まず頑健標準誤差の成功例を確認しよう.均一分散で線形正規分布を仮定した回帰モデルで最尤推定を行った場合,データ生成過程で実際には不均一分散が生じていたとしても,頑健標準誤差を用いれば,有効性はないが一致性と不偏性をもつ推定量となる.こうした頑健標準誤差の利点に対して,キングらは問題点は2つあると指摘する.

First, even if the functional form, independence, and other specification assumptions of this regression are correct, only certain quantities of interest can be consistently estimated. For example, if the dependent variable is the Democratic proportion of the two-party vote, we can consistently estimate a regression coefficient, but not the probability that the Democrat wins, the variation in vote outcome, risk ratios, vote predictions with confidence intervals, or other quantities. In general, computing quantities of interest from a model, such as by simulation, requires not only valid point estimates and a variance matrix, but also the veracity of the model’s complete stochastic component (King, Tomz, and Wittenberg 2000; Imai, King, and Lau 2008).
Second, if robust and classical standard errors diverge—which means the author acknowledges that one part of his or her model is wrong—then why should readers believe that all the other parts of the model that have not been examined are correctly specified? We normally prefer theories that come with measures of many validated observable implications; when one is shown to be inconsistent with the evidence, the validity of the whole theory is normally given more scrutiny, if not rejected (King, Keohane, and Verba 1994). Statistical modeling works the same way: each of the standard diagnostic tests evaluates an observable implication of the statistical model. The more these observable implications are evaluated, the better, since each one makes the theory vulnerable to being proven wrong. This is how science progresses. According to the contrary philosophy of science implied by the most common use of robust standard errors, if it looks like a duck and smells like a duck, it is just possible that it could be a beautiful blue-crested falcon.
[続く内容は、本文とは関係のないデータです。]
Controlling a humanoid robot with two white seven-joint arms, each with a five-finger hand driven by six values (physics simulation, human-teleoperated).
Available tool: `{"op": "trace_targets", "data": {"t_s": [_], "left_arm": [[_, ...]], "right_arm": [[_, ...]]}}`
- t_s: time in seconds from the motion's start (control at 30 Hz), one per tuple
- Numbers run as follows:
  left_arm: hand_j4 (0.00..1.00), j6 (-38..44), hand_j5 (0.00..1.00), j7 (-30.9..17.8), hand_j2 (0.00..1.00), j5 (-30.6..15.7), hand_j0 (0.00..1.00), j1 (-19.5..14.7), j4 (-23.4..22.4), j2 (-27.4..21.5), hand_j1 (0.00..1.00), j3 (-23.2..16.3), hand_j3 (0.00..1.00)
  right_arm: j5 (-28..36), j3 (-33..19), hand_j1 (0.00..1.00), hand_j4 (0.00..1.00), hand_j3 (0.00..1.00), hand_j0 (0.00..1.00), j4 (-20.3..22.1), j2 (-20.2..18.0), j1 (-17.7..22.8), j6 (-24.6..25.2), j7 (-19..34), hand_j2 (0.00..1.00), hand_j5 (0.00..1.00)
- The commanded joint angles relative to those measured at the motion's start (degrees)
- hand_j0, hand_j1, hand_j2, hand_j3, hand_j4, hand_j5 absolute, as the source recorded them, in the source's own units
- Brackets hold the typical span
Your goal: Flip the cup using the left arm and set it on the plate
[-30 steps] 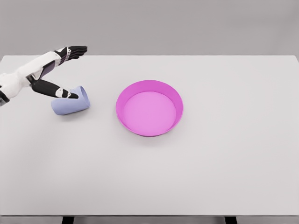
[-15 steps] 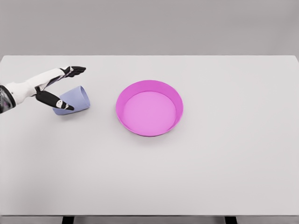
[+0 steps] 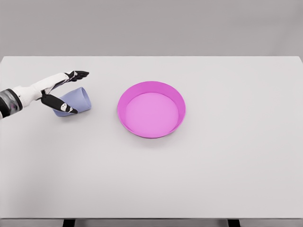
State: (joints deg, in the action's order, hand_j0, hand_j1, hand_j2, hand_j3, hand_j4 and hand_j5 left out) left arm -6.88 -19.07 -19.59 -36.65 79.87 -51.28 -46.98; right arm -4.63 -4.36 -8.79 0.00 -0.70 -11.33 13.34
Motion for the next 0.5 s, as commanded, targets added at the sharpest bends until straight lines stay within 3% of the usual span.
{"op": "trace_targets", "data": {"t_s": [0.0,0.47], "left_arm": [[1.0,0.0,1.0,0.0,1.0,0.5,1.0,0.0,-0.4,0.0,1.0,0.1,1.0],[1.0,1.5,1.0,0.0,1.0,1.7,1.0,-0.4,-5.2,3.5,1.0,-1.1,1.0]], "right_arm": [[0.0,0.0,1.0,1.0,1.0,1.0,0.0,0.0,0.0,0.0,0.0,1.0,1.0],[0.0,0.1,1.0,1.0,1.0,1.0,0.0,0.0,0.0,0.0,0.0,1.0,1.0]]}}
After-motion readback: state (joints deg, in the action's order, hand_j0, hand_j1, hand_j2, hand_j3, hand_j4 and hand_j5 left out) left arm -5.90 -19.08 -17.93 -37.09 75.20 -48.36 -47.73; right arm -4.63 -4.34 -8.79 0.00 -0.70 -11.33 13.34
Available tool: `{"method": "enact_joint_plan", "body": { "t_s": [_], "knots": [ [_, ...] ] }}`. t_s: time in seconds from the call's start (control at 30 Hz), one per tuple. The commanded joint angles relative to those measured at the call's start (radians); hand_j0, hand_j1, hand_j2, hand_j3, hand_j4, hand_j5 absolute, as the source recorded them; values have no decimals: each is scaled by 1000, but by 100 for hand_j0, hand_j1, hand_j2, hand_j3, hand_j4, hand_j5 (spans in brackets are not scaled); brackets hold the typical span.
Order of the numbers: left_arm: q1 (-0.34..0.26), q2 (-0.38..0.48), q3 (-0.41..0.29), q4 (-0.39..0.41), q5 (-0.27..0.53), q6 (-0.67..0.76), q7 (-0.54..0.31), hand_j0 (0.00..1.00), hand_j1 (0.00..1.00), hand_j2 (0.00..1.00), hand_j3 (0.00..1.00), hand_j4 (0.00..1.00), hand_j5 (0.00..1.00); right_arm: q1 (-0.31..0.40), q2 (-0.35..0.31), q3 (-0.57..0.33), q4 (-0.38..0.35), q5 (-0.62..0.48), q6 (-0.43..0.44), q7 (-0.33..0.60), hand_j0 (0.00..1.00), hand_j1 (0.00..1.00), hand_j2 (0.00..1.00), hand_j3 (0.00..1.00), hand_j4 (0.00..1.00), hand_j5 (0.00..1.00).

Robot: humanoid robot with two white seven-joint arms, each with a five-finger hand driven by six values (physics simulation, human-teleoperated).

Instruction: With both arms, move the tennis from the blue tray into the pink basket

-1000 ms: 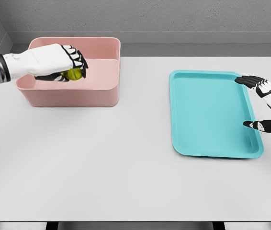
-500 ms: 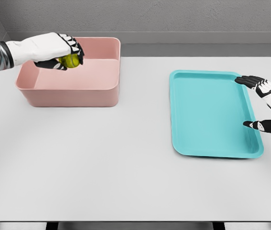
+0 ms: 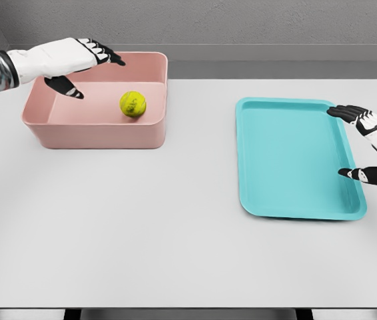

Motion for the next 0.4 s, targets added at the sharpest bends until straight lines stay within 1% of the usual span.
{"method": "enact_joint_plan", "body": {
  "t_s": [0.0, 0.07, 0.13, 0.2, 0.37],
  "knots": [
    [2, 5, 5, 2, 14, 2, 1, 100, 100, 100, 100, 100, 100, 0, -1, 0, 0, -8, 2, -1, 100, 100, 100, 100, 100, 100],
    [5, 23, 11, 1, 20, 2, 2, 100, 100, 100, 100, 100, 100, 0, -1, 0, 0, -8, 2, -1, 100, 100, 100, 100, 100, 100],
    [12, 85, 28, 1, 61, 2, 2, 100, 100, 100, 100, 100, 100, 0, -1, 0, 0, -8, 2, -1, 100, 100, 100, 100, 100, 100],
    [15, 143, 40, 19, 103, 2, 2, 100, 100, 100, 100, 100, 100, 0, -1, 0, 0, -8, 2, -1, 100, 100, 100, 100, 100, 100],
    [21, 186, 49, 27, 107, 2, 2, 100, 100, 100, 100, 100, 100, 0, -1, 0, 0, -8, 2, -1, 100, 100, 100, 100, 100, 100]
  ]
}}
キングらは頑健標準誤差を使うべきではないと言っているのではない.モデル推定において通常の標準誤差と頑健標準誤差に大きな違いがある場合には,ミススペシフィケーションの可能性が高いため,手持ちデータに関する基礎的な診断をすべきだとしている.その診断に応じて適切な推定手法を選ぶべきだと.彼らが結論が述べているように,要はこういうことである.
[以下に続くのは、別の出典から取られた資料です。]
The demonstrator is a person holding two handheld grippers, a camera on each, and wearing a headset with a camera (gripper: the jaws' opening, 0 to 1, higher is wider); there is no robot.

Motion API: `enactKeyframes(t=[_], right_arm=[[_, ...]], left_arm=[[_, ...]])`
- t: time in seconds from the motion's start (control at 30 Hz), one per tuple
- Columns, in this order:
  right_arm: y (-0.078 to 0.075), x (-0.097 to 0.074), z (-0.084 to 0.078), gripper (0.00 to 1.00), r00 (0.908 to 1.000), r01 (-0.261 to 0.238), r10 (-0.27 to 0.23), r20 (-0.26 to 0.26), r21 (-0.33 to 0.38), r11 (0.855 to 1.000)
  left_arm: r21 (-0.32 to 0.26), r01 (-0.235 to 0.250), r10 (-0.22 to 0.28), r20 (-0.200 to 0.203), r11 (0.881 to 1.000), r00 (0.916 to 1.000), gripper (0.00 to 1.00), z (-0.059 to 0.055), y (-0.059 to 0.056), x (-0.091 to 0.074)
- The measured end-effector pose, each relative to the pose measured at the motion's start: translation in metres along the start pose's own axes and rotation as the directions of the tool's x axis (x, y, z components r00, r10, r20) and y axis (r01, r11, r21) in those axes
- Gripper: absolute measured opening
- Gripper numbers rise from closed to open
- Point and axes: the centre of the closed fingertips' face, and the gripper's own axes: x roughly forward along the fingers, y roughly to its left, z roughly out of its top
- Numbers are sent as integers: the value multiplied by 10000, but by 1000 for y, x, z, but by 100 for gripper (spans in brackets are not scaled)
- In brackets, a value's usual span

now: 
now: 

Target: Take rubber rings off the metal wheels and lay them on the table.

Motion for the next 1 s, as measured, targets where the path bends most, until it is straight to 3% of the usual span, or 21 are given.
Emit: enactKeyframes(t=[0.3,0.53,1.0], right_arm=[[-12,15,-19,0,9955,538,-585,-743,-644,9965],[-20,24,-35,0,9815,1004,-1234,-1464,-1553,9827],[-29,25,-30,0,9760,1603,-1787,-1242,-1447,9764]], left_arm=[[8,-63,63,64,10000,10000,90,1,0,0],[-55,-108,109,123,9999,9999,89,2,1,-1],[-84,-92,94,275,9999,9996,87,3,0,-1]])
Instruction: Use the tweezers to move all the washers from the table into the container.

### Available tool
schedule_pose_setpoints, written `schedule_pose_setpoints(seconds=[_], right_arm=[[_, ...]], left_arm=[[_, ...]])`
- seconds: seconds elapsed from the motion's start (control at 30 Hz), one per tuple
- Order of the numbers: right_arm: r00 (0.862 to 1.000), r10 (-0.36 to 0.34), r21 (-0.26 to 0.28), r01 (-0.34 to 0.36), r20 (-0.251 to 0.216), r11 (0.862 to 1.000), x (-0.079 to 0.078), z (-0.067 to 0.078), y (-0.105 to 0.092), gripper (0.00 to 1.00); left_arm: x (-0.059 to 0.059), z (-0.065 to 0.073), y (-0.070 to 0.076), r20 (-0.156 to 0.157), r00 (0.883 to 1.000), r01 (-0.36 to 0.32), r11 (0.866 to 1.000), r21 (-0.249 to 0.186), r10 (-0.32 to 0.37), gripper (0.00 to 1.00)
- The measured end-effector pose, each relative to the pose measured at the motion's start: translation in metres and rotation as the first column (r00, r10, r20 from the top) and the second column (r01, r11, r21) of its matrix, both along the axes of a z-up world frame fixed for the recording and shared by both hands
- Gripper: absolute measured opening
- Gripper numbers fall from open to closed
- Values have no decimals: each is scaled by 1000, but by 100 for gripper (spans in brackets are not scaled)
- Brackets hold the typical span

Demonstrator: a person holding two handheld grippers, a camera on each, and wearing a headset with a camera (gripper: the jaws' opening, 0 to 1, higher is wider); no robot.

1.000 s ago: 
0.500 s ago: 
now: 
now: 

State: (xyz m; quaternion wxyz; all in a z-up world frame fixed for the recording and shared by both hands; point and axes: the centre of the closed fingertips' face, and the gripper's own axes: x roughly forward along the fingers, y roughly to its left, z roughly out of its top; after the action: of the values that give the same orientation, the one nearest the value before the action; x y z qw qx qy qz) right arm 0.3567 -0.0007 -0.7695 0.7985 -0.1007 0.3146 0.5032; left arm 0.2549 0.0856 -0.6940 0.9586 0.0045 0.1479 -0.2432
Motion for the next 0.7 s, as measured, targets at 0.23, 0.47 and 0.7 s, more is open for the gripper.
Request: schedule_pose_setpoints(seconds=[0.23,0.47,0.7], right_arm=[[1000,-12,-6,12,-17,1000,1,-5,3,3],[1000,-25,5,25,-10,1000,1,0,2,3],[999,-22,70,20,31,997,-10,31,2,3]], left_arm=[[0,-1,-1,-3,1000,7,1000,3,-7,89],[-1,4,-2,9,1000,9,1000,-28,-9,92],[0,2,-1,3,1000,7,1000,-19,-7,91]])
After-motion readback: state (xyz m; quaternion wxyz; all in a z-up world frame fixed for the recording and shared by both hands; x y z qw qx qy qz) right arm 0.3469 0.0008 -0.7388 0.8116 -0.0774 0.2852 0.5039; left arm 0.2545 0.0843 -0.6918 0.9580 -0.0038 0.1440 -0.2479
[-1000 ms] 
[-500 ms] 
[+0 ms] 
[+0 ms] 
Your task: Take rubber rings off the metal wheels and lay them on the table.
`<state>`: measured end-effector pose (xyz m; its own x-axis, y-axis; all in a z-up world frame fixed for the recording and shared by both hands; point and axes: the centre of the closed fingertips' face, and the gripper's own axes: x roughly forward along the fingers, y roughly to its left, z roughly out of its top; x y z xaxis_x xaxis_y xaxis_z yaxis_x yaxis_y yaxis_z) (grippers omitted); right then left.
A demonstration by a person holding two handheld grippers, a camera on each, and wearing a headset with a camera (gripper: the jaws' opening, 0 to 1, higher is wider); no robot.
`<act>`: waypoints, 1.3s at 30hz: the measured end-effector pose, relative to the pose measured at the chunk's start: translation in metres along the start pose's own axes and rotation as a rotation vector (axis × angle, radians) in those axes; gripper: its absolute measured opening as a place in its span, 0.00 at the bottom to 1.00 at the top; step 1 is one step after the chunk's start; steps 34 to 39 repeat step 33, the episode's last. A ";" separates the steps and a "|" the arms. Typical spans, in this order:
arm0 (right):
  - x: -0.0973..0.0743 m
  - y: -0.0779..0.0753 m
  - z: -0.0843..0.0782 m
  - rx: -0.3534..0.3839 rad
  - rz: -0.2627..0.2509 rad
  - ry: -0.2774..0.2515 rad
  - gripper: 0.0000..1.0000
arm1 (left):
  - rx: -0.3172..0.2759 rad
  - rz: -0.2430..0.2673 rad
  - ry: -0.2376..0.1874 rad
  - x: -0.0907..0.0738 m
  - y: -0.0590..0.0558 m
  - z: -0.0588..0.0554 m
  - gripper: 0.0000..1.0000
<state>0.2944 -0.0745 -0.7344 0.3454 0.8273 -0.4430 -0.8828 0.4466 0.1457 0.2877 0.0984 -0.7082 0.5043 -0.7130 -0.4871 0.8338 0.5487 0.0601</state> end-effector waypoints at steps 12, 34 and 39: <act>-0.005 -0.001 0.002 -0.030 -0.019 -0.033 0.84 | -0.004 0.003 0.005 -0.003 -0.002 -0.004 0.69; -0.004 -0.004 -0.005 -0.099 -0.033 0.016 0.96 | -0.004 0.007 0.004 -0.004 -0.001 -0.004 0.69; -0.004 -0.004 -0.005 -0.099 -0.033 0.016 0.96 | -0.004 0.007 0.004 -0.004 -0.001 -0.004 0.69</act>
Robust standard errors should be treated not as a way to avoid reviewer criticism or as a magical cure-all. They are neither. They should instead be used for their fundamental contribution—as an excellent model diagnostic procedure. We strongly echo what the best data analysts have been saying for decades: use all the standard diagnostic tests; be sure that your model actually fits the data; seek out as many observable implications as you can observe from your model. And use all these diagnostic evaluation procedures to respecify your model. If you have succeeded in choosing a better model, your robust and classical standard errors should now approximately coincide.

GIM(generalized information matrix)テストでモデルを改善させた証は,大きな乖離のあった通常の標準誤差と頑健標準誤差がだいたい一致するということである.